In judgments led by Garrigues and delivered on March 31, May 5 and May 10 2023 (appeals No. 736/2019, 758/2019 and 701/2019), the National Appellate Court has held that Article 24.6 of Legislative Royal Decree 5/2004 of March 5 2004, approving the revised Non-resident Income Tax Law, infringed the free movement of capital recognised in Article 63 of the Treaty on the Functioning of the European Union, when it retained the wording prior to its reform by Law 26/2014 of November 27 2014.

Paragraph 6 was originally added to Article 24 of the Non-resident Income Tax Law by Law 2/2010 of March 1 2010, to, as its title expressly mentioned, “adapt it to EU legislation”.

Specifically, this adaptation consisted of allowing any non-resident individuals and legal entities operating in Spain without a permanent establishment to deduct certain expenses from income obtained in Spain; in particular, the same expenses which were deductible for resident individuals under the Spanish personal income tax rules.

As a result of their assimilation to individuals, the reform was insufficient to safeguard the free movement of capital from the standpoint of non-resident legal entities.

The National Appellate Court’s ruling

Now, the National Appellate Court, in line with Garrigues’ submissions and conversely to earlier pronouncements by the tax authorities and by the Central Economic-Administrative Tribunal, has confirmed the insufficiency of the above reform.

The court has declared that the initial wording of Article 24.6 of the Non-resident Income Tax Law – which prevented, among other non-resident income taxpayers, foreign insurers from deducting the same expenses as could be deducted by Spanish insurers to calculate their tax burden in respect of taxable income derived in Spain – was contrary to EU primary legislation.

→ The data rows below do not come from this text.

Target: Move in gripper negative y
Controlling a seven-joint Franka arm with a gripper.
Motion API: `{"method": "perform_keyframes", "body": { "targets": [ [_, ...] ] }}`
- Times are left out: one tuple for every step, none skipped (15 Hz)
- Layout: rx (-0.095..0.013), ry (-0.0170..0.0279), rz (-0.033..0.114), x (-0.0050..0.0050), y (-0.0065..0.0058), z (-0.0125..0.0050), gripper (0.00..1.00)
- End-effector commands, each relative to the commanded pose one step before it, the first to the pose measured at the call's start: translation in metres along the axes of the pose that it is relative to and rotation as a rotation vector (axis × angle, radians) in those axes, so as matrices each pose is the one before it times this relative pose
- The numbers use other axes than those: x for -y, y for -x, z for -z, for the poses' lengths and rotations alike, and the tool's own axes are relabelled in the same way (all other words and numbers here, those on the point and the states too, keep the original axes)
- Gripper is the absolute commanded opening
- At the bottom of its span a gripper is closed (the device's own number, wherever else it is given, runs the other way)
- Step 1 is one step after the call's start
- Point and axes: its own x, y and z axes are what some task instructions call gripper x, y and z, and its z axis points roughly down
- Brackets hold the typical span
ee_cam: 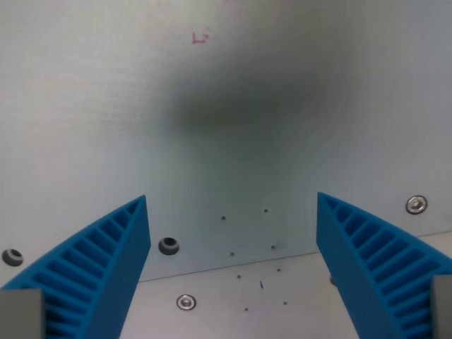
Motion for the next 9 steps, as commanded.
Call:
{"method": "perform_keyframes", "body": {
  "targets": [
    [-0.0015,0.00212,-0.0171,0.01432,-0.00495,0.00033,1.0],
    [0.0,0.0,0.0,0.005,0.0,0.0,1.0],
    [0.0,0.0,0.0,0.005,0.0,0.0,1.0],
    [0.0,0.0,0.0,0.005,0.0,0.0,1.0],
    [0.0,0.0,0.0,0.005,0.0,0.0,1.0],
    [0.0,0.0,0.0,0.005,0.0,0.0,1.0],
    [0.0,0.0,0.0,0.005,0.0,0.0,1.0],
    [0.0,0.0,0.0,0.005,0.0,0.0,1.0],
    [0.0,0.0,0.0,0.005,0.0,0.0,1.0]
  ]
}}
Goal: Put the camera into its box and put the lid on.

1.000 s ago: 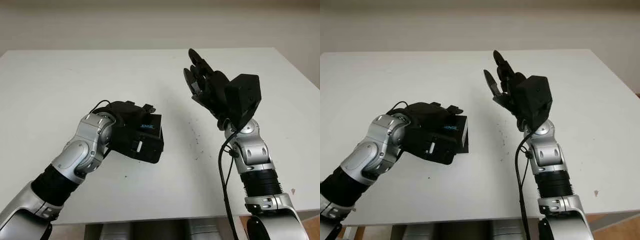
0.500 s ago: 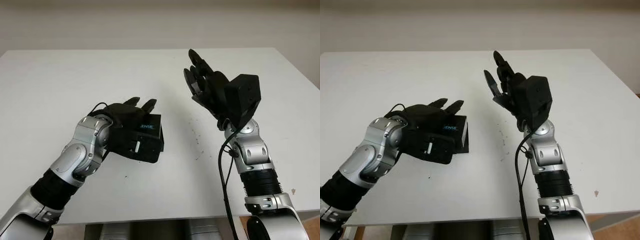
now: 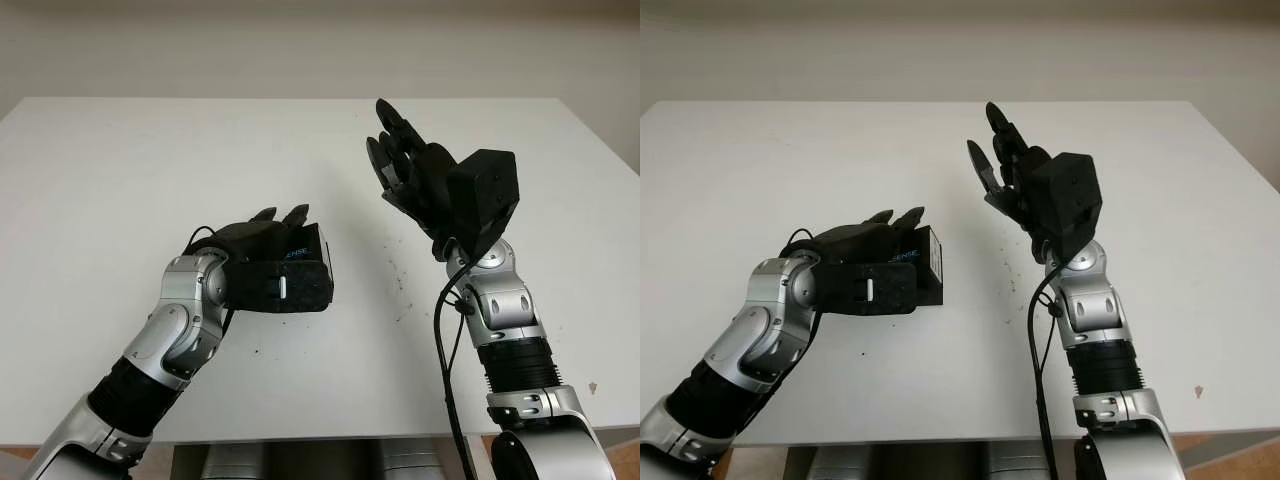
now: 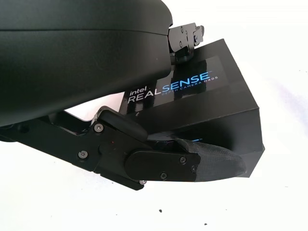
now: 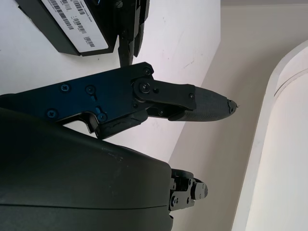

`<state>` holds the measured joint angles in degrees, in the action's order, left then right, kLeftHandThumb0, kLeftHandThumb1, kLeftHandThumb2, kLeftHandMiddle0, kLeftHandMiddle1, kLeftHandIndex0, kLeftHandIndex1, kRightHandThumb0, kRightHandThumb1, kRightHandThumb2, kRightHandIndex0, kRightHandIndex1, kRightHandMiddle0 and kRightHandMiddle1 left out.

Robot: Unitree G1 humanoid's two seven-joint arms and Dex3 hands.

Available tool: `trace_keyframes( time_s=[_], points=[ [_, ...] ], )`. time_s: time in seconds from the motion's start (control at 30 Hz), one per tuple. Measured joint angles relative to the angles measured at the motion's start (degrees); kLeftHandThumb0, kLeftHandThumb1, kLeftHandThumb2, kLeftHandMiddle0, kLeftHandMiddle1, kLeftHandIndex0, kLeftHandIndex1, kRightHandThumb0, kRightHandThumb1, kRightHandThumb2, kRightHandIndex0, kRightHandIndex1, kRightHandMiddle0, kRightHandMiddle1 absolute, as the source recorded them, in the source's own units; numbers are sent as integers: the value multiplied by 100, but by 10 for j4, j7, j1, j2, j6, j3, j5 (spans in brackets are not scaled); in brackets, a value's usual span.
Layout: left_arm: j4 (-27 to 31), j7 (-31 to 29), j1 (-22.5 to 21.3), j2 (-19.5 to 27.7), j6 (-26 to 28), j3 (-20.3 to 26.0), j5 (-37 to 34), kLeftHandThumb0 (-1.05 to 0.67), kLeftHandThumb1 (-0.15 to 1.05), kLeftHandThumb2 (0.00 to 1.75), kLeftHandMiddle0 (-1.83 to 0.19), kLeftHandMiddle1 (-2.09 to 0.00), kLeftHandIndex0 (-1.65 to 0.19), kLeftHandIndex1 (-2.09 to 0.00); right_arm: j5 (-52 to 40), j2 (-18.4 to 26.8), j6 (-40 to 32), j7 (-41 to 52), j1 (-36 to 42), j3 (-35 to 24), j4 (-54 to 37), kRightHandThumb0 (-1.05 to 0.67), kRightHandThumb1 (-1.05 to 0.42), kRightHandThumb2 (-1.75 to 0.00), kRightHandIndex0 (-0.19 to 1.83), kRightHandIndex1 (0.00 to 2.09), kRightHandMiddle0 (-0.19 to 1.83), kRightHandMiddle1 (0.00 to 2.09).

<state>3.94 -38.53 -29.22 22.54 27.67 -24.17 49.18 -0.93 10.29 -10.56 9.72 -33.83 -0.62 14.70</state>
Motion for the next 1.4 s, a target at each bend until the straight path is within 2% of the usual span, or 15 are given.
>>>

In this sense, the National Appellate Court has completely endorsed Garrigues’ argument that, in spite of Law 26/2014 not yet being in force in the period to which the claim related, foreign insurers were entitled to deduct from the income they received – in the case at issue, dividends paid by Spanish companies – the profit-sharing technical provision recognised to allocate a share in this Spanish-source financial income to their life assurance policyholders and beneficiaries. This practice is characteristic of such types of insurance-savings products that are popular in some European countries.

Moreover, the National Appellate Court also rejected the Spanish tax authorities’ position, which, irrespective of the applicable legislation, denied the existence of a direct link between income derived in Spain and the expenses in respect of such technical reserves recorded by foreign insurers in their countries of residence. And it did so in the same way, and with the same legal reasoning, as it previously adopted in a judgment dated October 28 2016 (appeal No. 13/2013) to uphold the same ability to deduct expenses based on the same EU principle, then with respect to provisions recorded for unit-linked insurance policies.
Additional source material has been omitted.